Mobile Payments Data Breaches Will Increase, Say Cybersecurity Experts
A majority (87 percent) of cybersecurity experts expect to see an increase in mobile payment data breaches over the next 12 months, yet 42 percent of them have used this payment method in 2015. A survey of 900 cybersecurity experts, conducted by ISACA, suggests that people who use mobile payments are unlikely to be deterred by security concerns. Only 23 percent respondents believe that mobile payments are secure in keeping personal information safe, while nearly half (47 percent) say mobile payments are not secure and 30 percent are unsure. Almost 89 percent see cash as the most secure payment method, but only 9 percent prefer to use it. Story in First Post.
U.S. Court Hears Challenge to $5.7 Billion Visa, MasterCard Settlement
A U.S. appeals court on Monday weighed whether to uphold the approval of an estimated $5.7 billion antitrust settlement by MasterCard and Visa with merchants over credit card fees despite the objection of several major retailers. A lawyer for retailers including Target and Amazon.com urged the 2nd U.S. Circuit Court of Appeals in New York to reject the deal, saying it forces merchants to give up their rights to sue over various policies and practices. The settlement, the largest in a U.S. antitrust class action, resolved lawsuits by merchants pending since 2005. The lawsuits accused Visa and MasterCard of fixing the fees they were charged each time customers used credit or debit cards. Merchants also claimed Visa and MasterCard prevented retailers from encouraging customers to use cheaper payment methods. Story by Nate Raymond for Reuters.

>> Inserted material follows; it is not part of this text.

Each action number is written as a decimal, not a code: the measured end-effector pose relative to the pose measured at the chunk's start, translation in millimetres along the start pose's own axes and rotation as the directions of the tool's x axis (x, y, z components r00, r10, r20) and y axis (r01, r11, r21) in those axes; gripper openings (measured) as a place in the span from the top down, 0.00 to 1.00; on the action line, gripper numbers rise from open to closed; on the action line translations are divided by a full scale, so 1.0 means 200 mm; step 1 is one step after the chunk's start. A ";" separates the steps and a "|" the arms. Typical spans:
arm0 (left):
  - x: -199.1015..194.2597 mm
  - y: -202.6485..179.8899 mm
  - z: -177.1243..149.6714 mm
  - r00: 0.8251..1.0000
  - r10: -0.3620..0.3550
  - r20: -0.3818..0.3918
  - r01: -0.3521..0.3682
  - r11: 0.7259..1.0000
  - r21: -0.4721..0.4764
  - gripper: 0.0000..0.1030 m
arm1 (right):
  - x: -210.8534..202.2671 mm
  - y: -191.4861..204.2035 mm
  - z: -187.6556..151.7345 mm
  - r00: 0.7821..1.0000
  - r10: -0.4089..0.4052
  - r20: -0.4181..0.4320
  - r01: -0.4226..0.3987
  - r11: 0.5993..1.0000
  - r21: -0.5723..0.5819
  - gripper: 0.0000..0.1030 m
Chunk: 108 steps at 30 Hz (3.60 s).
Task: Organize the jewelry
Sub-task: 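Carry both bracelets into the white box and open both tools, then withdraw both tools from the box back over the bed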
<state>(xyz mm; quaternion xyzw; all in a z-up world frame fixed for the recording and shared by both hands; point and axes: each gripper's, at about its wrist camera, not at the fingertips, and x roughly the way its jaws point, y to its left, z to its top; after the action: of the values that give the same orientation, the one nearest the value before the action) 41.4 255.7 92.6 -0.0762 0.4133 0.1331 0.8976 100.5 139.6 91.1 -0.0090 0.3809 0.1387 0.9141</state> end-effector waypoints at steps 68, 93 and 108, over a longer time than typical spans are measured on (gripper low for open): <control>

MasterCard Introduces Fast Bitcoin-like Global Payments to Consumers
MasterCard has launched MasterCard Send, a personal payments service that enables funds to be sent quickly and securely to consumers domestically and internationally. Now live for users in the United States, MasterCard Send permits sending secure real-time payments to consumers, both banked and unbanked. The recipients get the funds immediately on their MasterCard or other cards, into mobile money and bank accounts or via cash agent outlets. MasterCard Send emulates one of the two main advantages of bitcoin payments–fast transactions that take minutes instead of days. Details on the business model and economics were not disclosed, so it isn’t clear if MasterCard plans to emulate the other mainstream advantage of bitcoin payments–cheap transactions. Story by Giulio Prisco for Bitcoin Magazine.
LowCards.com Weekly Credit Card Rate Report
Based on the 1,000+ cards in the LowCards.com Complete Credit Card Index, the average advertised APR for credit cards is 14.55 percent, identical to last week. Six months ago, the average was 14.47 percent. One year ago, the average was 14.54 percent.